• [Entries provided]:
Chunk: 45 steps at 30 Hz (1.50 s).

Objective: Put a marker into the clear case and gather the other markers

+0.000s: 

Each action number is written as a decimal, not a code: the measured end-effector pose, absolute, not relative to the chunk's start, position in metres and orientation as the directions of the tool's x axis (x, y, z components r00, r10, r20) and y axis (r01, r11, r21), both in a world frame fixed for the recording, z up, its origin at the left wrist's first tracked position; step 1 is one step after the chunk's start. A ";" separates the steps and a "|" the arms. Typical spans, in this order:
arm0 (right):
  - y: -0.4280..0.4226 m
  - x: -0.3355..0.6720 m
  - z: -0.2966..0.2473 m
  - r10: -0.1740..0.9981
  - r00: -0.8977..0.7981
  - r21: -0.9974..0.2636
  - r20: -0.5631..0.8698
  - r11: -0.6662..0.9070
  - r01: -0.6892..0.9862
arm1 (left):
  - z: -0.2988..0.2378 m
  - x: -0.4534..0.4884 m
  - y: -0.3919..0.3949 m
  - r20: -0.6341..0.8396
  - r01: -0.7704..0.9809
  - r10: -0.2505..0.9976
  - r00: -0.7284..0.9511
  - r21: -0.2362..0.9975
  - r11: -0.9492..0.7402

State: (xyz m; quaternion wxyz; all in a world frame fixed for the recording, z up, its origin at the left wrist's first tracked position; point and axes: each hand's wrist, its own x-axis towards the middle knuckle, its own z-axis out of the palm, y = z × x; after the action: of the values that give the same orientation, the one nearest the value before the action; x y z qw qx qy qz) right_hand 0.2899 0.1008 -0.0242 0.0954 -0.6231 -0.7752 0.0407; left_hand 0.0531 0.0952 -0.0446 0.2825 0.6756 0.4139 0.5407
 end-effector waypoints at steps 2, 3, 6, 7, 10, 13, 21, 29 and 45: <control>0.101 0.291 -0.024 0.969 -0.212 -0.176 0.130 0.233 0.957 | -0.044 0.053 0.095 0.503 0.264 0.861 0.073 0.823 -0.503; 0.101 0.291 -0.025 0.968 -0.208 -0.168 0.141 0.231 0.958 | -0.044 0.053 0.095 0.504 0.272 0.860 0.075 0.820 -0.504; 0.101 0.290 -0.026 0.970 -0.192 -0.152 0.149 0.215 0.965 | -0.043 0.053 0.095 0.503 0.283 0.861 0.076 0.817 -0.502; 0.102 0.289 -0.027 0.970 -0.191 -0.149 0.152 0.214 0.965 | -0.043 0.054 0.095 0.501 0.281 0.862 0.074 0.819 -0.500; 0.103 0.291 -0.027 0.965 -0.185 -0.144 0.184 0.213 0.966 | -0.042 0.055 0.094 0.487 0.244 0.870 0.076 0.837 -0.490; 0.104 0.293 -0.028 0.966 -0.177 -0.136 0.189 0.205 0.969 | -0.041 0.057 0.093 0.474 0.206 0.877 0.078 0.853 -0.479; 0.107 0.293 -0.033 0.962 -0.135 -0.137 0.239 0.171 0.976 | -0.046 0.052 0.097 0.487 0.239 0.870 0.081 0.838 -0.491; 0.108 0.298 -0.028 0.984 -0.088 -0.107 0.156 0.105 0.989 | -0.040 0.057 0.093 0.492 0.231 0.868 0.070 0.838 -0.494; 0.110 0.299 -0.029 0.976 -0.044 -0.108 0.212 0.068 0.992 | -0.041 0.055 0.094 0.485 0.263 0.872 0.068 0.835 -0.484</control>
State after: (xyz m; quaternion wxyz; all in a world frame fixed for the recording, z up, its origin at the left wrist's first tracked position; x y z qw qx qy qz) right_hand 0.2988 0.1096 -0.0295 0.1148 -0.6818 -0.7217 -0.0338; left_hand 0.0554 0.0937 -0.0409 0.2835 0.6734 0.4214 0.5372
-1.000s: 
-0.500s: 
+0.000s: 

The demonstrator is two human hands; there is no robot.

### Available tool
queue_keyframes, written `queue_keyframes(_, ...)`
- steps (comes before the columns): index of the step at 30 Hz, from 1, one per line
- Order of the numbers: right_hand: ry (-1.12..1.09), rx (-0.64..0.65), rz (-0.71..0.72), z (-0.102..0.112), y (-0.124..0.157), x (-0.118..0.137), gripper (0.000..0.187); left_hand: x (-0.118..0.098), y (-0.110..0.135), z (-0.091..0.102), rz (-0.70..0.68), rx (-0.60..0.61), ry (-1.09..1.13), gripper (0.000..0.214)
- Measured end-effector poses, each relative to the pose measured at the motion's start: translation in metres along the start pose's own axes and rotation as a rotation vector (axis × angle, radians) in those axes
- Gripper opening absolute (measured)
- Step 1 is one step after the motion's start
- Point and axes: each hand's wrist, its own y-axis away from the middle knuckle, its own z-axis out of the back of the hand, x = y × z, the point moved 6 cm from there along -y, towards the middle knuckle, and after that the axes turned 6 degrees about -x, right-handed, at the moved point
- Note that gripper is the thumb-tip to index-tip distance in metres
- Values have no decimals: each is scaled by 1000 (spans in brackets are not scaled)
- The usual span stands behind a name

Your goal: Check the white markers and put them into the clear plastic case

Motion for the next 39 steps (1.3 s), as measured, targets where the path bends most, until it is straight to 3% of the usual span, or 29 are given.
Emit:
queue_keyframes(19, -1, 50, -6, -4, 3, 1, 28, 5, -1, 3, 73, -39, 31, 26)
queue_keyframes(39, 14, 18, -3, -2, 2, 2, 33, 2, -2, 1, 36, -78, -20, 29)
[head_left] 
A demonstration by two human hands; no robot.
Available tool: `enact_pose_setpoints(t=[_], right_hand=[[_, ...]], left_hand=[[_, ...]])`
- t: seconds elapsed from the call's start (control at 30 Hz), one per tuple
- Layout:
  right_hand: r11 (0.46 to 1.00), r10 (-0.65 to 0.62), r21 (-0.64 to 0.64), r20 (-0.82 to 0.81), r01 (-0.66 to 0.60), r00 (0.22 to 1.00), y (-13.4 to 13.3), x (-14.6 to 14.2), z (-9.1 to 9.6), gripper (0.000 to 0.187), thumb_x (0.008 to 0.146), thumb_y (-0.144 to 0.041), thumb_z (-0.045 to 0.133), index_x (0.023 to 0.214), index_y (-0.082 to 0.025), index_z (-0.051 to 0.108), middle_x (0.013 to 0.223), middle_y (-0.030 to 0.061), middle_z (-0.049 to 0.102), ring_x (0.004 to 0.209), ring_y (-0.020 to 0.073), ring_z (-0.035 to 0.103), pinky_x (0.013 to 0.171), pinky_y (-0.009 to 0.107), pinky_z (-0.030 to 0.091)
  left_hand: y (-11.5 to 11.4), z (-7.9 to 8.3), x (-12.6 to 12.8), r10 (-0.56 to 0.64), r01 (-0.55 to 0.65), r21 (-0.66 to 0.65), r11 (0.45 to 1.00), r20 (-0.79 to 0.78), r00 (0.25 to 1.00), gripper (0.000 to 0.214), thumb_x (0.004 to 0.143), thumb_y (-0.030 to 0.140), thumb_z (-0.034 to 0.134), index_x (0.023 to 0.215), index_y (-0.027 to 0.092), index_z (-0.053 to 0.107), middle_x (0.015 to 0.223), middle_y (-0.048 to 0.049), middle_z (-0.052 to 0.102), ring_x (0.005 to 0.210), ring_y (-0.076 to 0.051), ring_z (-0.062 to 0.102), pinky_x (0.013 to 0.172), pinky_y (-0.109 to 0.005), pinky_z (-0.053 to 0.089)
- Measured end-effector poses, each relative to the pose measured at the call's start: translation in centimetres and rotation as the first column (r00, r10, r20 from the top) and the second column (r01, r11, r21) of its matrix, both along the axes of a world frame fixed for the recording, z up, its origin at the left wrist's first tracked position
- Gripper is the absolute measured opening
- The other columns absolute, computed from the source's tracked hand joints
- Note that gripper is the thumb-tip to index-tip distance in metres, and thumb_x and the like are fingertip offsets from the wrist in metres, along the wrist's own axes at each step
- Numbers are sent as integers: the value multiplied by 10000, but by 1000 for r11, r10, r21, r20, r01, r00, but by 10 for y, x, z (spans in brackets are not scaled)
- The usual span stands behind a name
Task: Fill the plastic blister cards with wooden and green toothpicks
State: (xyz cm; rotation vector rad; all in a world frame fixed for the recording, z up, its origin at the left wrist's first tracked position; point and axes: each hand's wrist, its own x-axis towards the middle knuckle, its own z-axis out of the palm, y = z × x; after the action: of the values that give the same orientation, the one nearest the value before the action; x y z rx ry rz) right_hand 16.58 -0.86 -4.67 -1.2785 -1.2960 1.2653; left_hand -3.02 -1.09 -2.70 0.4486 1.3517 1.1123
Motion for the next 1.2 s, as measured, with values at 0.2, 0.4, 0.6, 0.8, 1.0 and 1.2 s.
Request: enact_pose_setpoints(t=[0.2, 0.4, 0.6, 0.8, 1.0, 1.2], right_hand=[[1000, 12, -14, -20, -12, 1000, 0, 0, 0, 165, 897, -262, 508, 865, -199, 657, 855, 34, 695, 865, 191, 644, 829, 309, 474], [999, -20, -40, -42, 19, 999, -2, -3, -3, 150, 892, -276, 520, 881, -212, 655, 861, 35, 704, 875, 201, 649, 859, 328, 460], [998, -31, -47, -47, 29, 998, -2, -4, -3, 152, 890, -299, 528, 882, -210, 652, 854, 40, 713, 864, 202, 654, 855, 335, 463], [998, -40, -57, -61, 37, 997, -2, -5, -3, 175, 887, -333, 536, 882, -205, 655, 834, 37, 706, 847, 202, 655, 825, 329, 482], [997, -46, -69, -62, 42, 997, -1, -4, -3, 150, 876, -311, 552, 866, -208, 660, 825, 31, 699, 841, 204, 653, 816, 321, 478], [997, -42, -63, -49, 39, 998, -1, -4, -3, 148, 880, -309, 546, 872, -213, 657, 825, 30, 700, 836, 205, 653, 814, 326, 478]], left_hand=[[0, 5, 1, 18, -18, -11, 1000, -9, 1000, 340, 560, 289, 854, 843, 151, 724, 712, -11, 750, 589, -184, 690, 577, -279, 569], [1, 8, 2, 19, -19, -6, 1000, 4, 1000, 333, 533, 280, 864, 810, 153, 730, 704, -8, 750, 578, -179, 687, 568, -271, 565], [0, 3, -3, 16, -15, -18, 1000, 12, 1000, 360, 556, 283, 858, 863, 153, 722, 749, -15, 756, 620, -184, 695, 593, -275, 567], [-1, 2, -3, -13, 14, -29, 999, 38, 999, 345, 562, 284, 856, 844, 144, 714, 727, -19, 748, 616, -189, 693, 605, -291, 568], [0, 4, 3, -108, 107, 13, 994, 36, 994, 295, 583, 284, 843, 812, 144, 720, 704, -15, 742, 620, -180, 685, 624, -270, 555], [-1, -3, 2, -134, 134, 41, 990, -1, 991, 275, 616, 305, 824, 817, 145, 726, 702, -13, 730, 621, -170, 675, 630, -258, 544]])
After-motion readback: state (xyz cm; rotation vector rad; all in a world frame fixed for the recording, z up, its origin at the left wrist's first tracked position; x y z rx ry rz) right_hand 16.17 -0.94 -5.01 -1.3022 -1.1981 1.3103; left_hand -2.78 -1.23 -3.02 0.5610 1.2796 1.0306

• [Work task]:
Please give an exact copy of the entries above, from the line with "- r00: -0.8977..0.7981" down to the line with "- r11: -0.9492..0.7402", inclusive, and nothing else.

• [Result for this exercise]:
  - r00: -0.8977..0.7981
  - r21: -0.9974..0.2636
  - r20: -0.5631..0.8698
  - r11: -0.6662..0.9070
  - r01: -0.6892..0.9862
arm1 (left):
  - z: -0.2988..0.2378 m
  - x: -0.4534..0.4884 m
  - y: -0.3919..0.3949 m
  - r20: -0.6341..0.8396
  - r01: -0.7704..0.9809
  - r10: -0.2505..0.9976
  - r00: -0.7284..0.9511
  - r21: -0.2362..0.9975
  - r11: -0.9492..0.7402

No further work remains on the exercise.